Over the last weeks I wrote a mysql-proxy which changes the way you operate with the MySQL Server.
A proxy can operate as Man in the Middle and pass through to network packets to the MySQL Server, but it also change the packets when needed. This opens the several possibilities like a
- pseudo server done
- injection proxy done
- load-balancing proxy done
- connection pool
- XA Transaction Manager
- replication client
- replication filter
- replication off-loader
Some of them are already implemented, some are only ideas for the future.
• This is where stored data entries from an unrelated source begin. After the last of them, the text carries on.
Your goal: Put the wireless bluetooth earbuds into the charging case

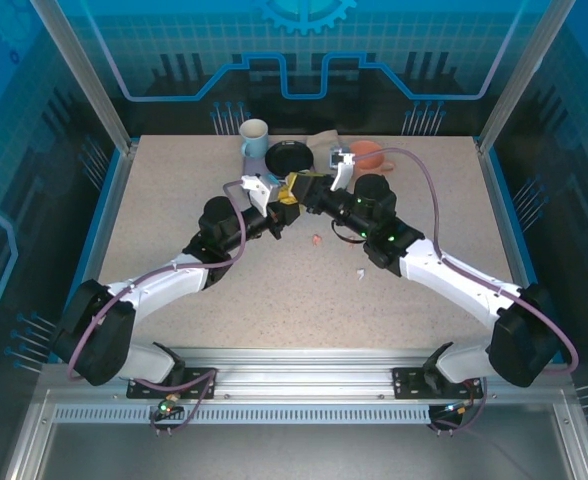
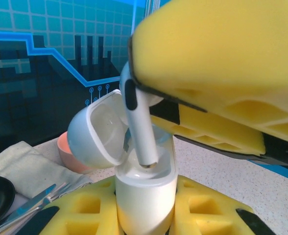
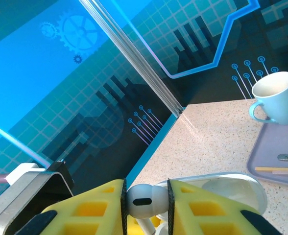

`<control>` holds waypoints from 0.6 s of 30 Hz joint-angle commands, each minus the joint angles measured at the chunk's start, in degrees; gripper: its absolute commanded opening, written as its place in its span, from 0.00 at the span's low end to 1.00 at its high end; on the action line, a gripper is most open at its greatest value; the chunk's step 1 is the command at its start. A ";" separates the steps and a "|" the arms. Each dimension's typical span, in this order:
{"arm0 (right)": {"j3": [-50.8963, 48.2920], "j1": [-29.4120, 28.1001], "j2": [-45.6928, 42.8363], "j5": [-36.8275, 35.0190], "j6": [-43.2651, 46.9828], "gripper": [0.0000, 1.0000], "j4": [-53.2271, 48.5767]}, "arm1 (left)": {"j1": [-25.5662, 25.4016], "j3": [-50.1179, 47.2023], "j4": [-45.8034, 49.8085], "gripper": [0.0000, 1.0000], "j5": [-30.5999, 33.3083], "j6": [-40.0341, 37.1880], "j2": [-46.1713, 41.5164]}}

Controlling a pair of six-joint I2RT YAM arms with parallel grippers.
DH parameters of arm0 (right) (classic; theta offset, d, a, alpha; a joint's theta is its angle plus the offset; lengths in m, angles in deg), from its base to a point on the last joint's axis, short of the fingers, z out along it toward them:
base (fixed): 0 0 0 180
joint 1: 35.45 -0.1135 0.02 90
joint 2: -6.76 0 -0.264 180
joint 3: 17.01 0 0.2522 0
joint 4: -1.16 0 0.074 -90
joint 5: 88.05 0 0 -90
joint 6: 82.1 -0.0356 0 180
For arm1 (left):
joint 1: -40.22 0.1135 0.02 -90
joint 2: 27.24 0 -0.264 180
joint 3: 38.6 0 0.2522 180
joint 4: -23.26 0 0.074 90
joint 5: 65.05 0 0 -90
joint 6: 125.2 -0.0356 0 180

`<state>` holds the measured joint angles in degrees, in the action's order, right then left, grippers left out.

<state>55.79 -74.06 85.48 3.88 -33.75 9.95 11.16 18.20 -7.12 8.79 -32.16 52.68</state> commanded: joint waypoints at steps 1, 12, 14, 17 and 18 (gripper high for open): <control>-1.21 -0.57 -1.54 -1.43 -0.35 0.25 1.07 | -0.39 2.30 -1.91 0.00 0.30 -0.33 0.23; -2.81 -0.40 -2.40 -1.52 -0.69 0.23 1.25 | -0.43 2.79 -2.07 0.00 0.62 -0.06 0.50; -2.97 -0.42 -2.21 -1.41 -0.60 0.23 1.43 | -0.44 2.96 -2.18 0.00 0.63 0.01 0.38; -3.48 -0.50 -2.00 -1.13 0.04 0.23 1.90 | -0.42 2.94 -2.55 0.00 0.80 0.43 0.32; -3.59 -0.59 -1.90 -1.13 0.43 0.22 2.00 | -0.41 3.01 -2.62 0.00 0.83 0.60 0.32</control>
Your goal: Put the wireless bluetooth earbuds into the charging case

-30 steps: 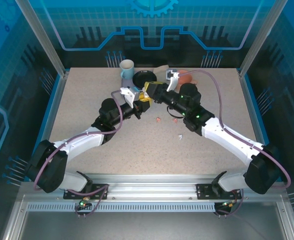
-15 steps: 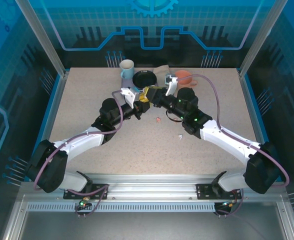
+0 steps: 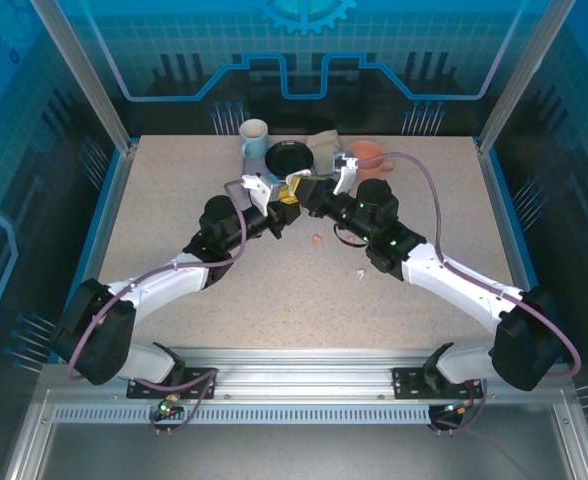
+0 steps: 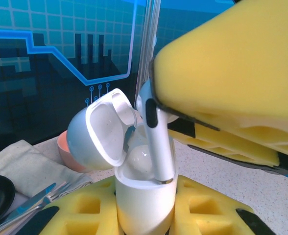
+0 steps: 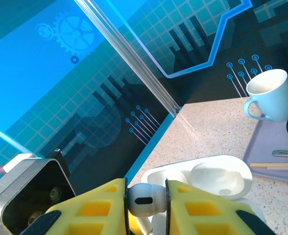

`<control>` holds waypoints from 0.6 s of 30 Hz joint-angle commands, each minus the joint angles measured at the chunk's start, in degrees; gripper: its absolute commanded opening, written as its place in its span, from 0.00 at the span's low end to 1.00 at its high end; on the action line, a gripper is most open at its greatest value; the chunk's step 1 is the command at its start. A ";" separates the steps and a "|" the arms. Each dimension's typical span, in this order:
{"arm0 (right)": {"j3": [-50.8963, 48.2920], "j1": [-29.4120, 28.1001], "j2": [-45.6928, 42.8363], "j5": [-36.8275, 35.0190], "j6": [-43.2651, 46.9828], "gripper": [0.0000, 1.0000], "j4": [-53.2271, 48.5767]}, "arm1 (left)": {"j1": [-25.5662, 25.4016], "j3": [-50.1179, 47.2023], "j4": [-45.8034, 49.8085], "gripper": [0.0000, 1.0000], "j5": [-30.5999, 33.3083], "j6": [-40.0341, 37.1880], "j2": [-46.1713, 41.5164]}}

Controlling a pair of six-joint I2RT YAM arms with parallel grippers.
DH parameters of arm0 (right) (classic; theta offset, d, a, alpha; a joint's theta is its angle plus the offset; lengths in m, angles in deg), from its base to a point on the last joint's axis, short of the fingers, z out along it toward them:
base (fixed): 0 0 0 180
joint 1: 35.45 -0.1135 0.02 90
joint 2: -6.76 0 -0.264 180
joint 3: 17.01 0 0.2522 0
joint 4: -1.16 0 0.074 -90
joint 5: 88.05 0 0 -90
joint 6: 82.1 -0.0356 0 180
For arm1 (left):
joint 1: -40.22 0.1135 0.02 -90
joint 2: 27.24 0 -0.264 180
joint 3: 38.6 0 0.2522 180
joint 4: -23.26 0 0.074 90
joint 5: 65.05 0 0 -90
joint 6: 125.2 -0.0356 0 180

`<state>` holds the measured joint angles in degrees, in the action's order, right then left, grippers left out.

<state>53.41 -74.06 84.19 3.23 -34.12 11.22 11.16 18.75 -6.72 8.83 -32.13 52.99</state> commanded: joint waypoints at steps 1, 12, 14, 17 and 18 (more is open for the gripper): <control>-1.21 -0.67 -0.53 -0.40 1.16 0.22 0.71 | -0.46 2.60 -3.02 0.00 0.72 0.73 0.02; -1.19 -0.90 -2.28 -3.79 6.15 0.20 -1.49 | -0.40 2.99 -2.66 0.00 0.39 1.13 -0.33; -0.87 -0.86 -2.15 -3.82 6.33 0.20 -1.77 | -0.42 2.92 -2.66 0.00 0.37 1.15 -0.25; -0.33 -0.94 -1.30 -2.33 6.16 0.19 -1.42 | -0.38 2.99 -2.42 0.00 0.37 1.09 -0.33; -0.18 -0.99 -0.81 -1.56 6.23 0.19 -1.40 | -0.40 3.10 -2.40 0.00 0.38 1.08 -0.33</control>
<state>52.93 -74.11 83.17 0.89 -29.13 10.58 11.16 19.49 -6.74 8.81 -32.09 52.99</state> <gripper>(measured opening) 0.194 0.229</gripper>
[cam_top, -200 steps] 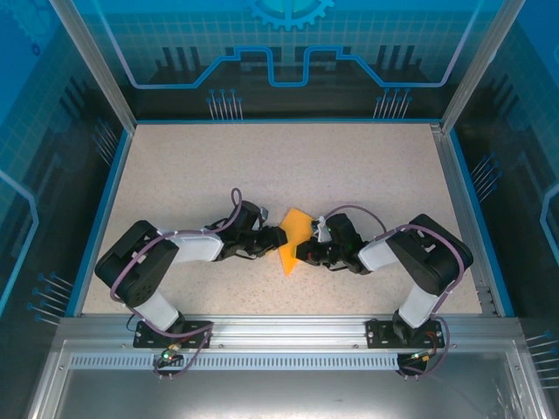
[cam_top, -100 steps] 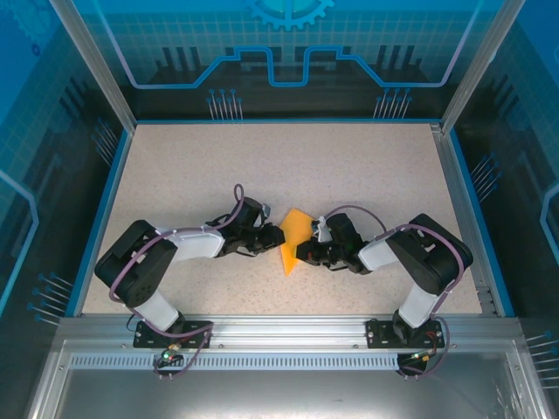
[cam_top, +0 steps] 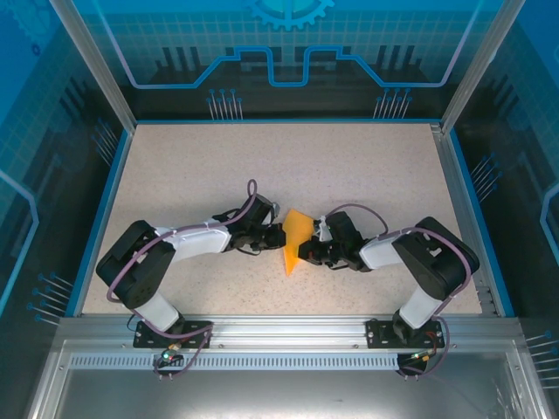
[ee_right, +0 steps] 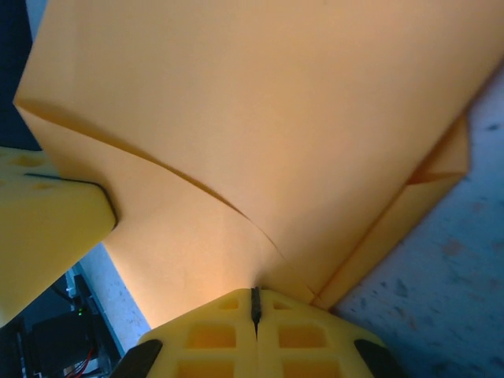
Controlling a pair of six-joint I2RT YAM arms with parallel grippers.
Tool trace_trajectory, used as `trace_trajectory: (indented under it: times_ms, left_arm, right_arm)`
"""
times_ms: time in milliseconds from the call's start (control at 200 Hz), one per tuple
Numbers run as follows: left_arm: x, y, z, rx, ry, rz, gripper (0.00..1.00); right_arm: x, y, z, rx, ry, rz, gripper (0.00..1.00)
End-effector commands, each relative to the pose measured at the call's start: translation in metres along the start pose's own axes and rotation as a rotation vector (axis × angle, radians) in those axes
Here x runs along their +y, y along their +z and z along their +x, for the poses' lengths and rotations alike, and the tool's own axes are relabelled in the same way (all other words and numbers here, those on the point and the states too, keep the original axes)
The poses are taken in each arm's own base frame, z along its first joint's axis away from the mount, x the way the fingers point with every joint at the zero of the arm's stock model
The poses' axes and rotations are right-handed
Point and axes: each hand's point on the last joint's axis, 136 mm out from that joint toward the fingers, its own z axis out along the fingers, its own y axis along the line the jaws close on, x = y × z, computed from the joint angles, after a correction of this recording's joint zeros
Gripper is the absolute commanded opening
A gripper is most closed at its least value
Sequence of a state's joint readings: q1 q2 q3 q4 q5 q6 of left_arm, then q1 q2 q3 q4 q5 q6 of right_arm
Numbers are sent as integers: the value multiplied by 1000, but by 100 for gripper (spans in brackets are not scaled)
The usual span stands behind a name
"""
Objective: Fold a paper plane with a square sheet of paper (pick it up from the middle)
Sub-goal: Fold the wing for the fifth time at the center of the table.
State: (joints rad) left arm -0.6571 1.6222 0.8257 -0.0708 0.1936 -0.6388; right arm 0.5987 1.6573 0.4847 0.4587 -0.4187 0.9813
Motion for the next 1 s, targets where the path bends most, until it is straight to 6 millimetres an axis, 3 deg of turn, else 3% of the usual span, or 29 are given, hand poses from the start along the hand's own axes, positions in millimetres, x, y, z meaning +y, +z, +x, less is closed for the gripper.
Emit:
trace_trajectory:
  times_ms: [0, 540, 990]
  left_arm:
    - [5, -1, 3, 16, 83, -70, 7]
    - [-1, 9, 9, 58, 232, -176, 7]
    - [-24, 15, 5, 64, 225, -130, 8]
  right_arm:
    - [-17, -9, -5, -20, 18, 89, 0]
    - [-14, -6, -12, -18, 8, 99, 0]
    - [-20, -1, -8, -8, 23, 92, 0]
- http://forge.mysql.com/wiki/MySQL_Proxy has the source and the binaries
- http://forums.mysql.com/list.php?146 is the open forum on the proxy
Admin Server
The admin-server
is the most basic implementation of the MySQL server protocol and can respond to some basic queries. It implements:
- socket handling
- the life-cycle of a connection
- mysql wire-protocol
- len-encoding of some fields
- field-types
- result-sets
While the design is based on the ideas from lighttpd in the way that it is using non-blocking network-io the network-protocol is based on the information available in the internals document from dev.mysql.com
The admin-servers implements 2 basic queries which are issued by the mysql command-line client:
select @@version_comment LIMIT 1;
select USER();
Using the admin server you can implement the functionality in a way that every mysql client (php, jdbc, odbc, perl, ...) can execute them.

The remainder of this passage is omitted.